Although various embodiments of the present invention are described above, it should be understood that they are presented only as examples and not as limitations. It is evident to those skilled in the art that various combinations, modifications, and changes can be made without departing from the spirit and scope of the present invention. Therefore, the breadth and scope of the present invention disclosed herein should not be limited by the exemplary embodiments disclosed above, but should be defined solely by the appended claims and their equivalents.

Claims

1. A battery system, comprising a plurality of battery clusters which are connected in parallel, wherein the plurality of battery clusters are connected to a power conversion system via a battery bus, and any one of the plurality of battery clusters comprises:

a plurality of battery packs which are connected in series;

pack equalizers, in one-to-one correspondence with the plurality of battery packs, each of the pack equalizers having a first end connected to two terminals of a corresponding battery pack and having a second end connected to a power source; and

cluster equalizers, each of the cluster equalizers having a first end connected to the plurality of battery packs in series and having a second end connected to a power source.

2. The battery system according to claim 1, wherein the power source is a grid or a generator.

3. The battery system according to claim 1, wherein the power source is a battery or a supercapacitor.

4. The battery system according to claim 1, wherein the power source is a current cluster of batteries.

5. The battery system according to claim 4, wherein in any one of the plurality of battery clusters, positive and negative electrodes of the second end of each of the pack equalizers are correspondingly connected to positive and negative electrodes of the second end of each of the cluster equalizers.

6. The battery system according to claim 1, wherein each of the cluster equalizers comprises a first DCDC circuit and a battery-cluster power-distribution device.

7. The battery system according to claim 6, wherein each of the pack equalizers comprises a second DCDC circuit and a battery-pack power-distribution device.

8. The battery system according to claim 7, wherein a bidirectional boost/buck or buck-boost circuit is used as the first DCDC circuit, and/or an isolation circuit is used as the second DCDC circuit.

9. The battery system according to claim 1, further comprising a control module, wherein the control module comprises:

a power detection apparatus, configured to be capable of measuring a state of charge of each of the battery packs and a state of charge of each of the plurality of battery cluster; and

a controller, configured to be capable of determining charge and discharge logic of each of the pack equalizers and each of the cluster equalizers according to the state of charge of each of the battery packs.
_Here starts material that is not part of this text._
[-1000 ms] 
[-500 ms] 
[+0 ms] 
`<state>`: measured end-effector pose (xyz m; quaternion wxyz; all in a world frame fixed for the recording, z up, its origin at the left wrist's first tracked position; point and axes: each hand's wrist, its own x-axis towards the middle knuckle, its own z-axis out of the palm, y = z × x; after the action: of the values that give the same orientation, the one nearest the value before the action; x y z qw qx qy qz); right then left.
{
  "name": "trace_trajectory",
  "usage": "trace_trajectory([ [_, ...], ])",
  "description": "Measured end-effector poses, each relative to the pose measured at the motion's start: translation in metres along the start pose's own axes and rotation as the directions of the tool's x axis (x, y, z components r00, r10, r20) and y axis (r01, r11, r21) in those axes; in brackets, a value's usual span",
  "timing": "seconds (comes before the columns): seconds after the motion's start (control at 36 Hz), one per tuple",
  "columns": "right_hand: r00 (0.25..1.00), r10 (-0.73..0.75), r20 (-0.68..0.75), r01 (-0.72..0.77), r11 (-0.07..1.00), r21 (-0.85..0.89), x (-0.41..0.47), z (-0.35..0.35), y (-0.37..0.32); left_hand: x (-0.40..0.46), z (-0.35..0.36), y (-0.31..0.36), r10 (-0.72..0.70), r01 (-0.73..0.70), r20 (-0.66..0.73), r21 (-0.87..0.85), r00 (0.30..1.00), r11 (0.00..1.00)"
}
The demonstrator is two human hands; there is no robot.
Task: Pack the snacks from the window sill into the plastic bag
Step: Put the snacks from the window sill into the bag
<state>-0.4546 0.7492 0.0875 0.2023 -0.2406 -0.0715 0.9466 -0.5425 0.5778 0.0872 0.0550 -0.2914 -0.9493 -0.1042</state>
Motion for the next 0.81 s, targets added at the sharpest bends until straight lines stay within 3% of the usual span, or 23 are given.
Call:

10. An equalization management method of a battery system, comprising:

controlling, during a charging operation, a cluster equalizer to absorb first power from a battery bus via a first end of the cluster equalizer, and controlling a pack equalizer to absorb second power from a second end of the cluster equalizer and sending the second power to a battery pack; and

controlling, during a discharging operation, the pack equalizer to absorb third power from the battery pack via a first end of the pack equalizer; and controlling the cluster equalizer to absorb fourth power from a second end of the pack equalizer and sending the fourth power to the battery bus.